● Aim of the exercise
Return the tail of the records exactly, starting from the line containing "Outline light blue" and ending with the final line.

────────────────────

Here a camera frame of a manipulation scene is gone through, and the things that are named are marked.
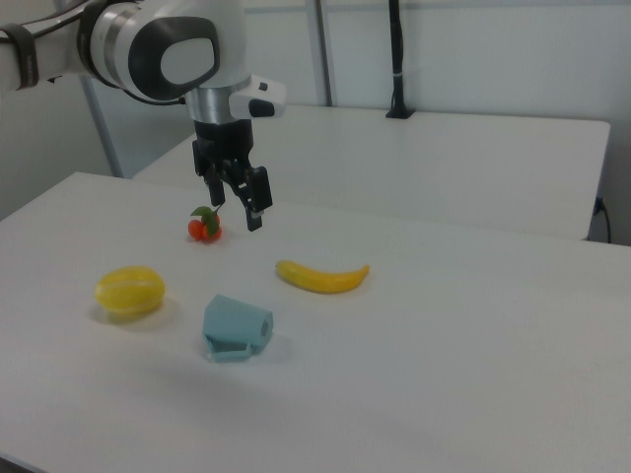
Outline black velcro strap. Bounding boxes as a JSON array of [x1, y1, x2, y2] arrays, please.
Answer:
[[0, 23, 41, 92]]

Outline orange toy fruits with leaves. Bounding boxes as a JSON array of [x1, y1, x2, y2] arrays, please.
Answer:
[[187, 205, 224, 244]]

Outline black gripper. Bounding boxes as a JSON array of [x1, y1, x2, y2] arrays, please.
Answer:
[[191, 119, 274, 233]]

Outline black pole with clamp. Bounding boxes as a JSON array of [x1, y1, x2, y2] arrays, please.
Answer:
[[385, 0, 415, 120]]

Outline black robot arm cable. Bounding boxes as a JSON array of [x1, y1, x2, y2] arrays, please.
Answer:
[[0, 0, 191, 107]]

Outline dark wall plug cable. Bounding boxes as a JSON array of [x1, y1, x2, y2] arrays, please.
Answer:
[[594, 195, 613, 243]]

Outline yellow toy banana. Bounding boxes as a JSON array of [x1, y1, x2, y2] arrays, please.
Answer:
[[274, 259, 371, 296]]

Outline light blue mug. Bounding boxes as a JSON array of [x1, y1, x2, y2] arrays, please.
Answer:
[[202, 294, 275, 364]]

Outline yellow toy melon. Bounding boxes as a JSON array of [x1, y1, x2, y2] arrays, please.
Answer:
[[94, 265, 166, 317]]

────────────────────

● Reply
Outline light blue mug. Bounding boxes as a JSON array of [x1, y1, x2, y2] arrays, please.
Answer:
[[202, 294, 275, 364]]

Outline yellow toy melon. Bounding boxes as a JSON array of [x1, y1, x2, y2] arrays, please.
Answer:
[[94, 265, 166, 317]]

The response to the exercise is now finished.